Bengaluru-headquartered green energy major Emmvee Group, a pioneer in solar energy having launched the country’s first solar water heaters way back in 1992 under Solarizer label that became the largest solar water heater not only in India but also in Europe, now a leading manufacturer of solar modules and cells, is on a massive expansion spree investing `5,500 crore in a greenfield gigafactory at Devanahalli in Bengaluru. In an interview with TNIE’s Benn Kochuveedan, group founder chairman DV Manjunatha Donthi, tells the new plant, spread across 100 acres is 5x bigger than the present facility, will make it the largest integrated player. Edited Excerpts:
How has the supply-chain disruptions following the Iran war hit you? How much of the raw materials are imported?
As of now our industry in general and our operations in particular aren’t impacted due to the war. Most sourcing is from China and there is no issue from there. Currently our import dependency for wafers, ignots and glass, is around 35%. Earlier, we used to import all cells from China. Now, domestic cell manufacturing has picked up. We’ve a 2.9 gw of cells capacity. We're nearly trebling the cell production to 8.90 gw by March 2027. That apart, we are also increasing our modules capacity to 16.3 gw by this December from 10.3 gw now.
What is the capex going into the expansion and how are you funding it?
We’re investing Rs 5,500 crore into these projects spread across a little over 100 acres. We are zero debt company, so 40% or Rs 2,200 crore of the capex is equity-funded and the entire debt of Rs 3,300 crore is funded by the Ireda.
When you began you used to ship out your entire production, primarily to Europe. Now what’s the revenue break-up?
Yes, you are right when we started off in 2006, solar power was not popular here while it was hugely popular in Europe. So we were shipping out our entire production till 2014 to Europe, mostly Germany. But now we don’t ship out a single module or cell. After government set solar energy goals, our market just exploded.
Given the very long warranty of 30 years that the industry offers, how one distinguishes itself and make the market? Based on the warranty claim ratio? What’s your claim ratio?
Yes, primarily the claim ratio is something that makes a company superior. While Chinese panels and cells also offer 30 years warranty, they’ve higher claim ratio than most others. Our claim ratio is as low as 0.008, which is one of the lowest world-wide.
Though now domestic production almost fully meets the panel demand, that’s achieved mostly on imported materials. Why we don’t have an ecosystem developed even after so many years?
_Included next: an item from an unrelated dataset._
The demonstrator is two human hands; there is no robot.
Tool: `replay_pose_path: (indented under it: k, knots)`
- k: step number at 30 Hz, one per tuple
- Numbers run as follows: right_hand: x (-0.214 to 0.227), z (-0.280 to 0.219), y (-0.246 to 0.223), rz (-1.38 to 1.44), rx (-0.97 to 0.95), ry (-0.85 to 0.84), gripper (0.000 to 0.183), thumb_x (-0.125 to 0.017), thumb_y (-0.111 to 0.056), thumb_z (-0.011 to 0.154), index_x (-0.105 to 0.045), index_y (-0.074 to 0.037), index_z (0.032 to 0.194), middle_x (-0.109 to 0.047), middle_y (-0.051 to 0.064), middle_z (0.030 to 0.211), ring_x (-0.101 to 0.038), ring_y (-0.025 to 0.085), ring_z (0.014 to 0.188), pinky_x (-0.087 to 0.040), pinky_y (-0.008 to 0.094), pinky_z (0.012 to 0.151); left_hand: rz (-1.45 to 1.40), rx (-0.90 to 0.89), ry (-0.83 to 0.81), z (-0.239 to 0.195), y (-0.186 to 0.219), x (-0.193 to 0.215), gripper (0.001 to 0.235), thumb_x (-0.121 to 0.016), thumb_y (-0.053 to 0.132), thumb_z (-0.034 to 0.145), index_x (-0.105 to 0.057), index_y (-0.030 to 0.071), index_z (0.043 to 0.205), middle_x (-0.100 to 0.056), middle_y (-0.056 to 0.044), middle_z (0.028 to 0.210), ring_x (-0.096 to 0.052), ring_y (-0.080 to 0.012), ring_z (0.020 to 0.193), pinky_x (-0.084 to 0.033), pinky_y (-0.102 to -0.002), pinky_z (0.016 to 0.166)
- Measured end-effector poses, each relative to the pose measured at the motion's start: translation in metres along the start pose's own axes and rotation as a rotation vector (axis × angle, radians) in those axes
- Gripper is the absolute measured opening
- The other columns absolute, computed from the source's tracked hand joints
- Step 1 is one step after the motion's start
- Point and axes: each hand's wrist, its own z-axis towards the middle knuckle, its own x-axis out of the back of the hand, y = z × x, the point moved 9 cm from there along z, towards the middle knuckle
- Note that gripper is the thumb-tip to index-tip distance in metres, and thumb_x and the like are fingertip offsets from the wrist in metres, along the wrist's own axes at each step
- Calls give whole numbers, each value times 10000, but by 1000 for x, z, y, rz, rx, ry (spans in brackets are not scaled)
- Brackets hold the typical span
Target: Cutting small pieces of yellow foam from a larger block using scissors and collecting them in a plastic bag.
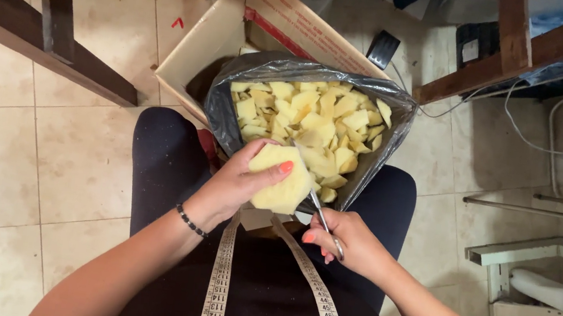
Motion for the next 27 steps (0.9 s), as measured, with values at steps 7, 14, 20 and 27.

Yes, earlier we’re importing all solar panels but now domestic production almost fully meets demand but as you said rightly with mostly imported materials. Backward integration is yet to take off in our country. But let me assure you if all goes well, from 2028 Emmvee should be filling that missing link as we are on course to begin manufacturing the critical ingots and silicon wafers. You’re one of the sectoral pioneers. What prevented you from going in for full backward integration all these years?
See China operates on a different level. The kind of incentives and protection that they offer to their manufacturers nobody else can match. We can also very well have scale and even pricing power to beat the Chinese if we are fully backward integrated but we also need the kind of protection that that China offers to their companies. What we need is government support towards risks mitigation. Even sans any fiscal incentives we can match Chinese pricing where there is no duty whatsoever, and the difference between domestically manufactured modules and Chinese made is less than half-a-cent to one-cent per watt.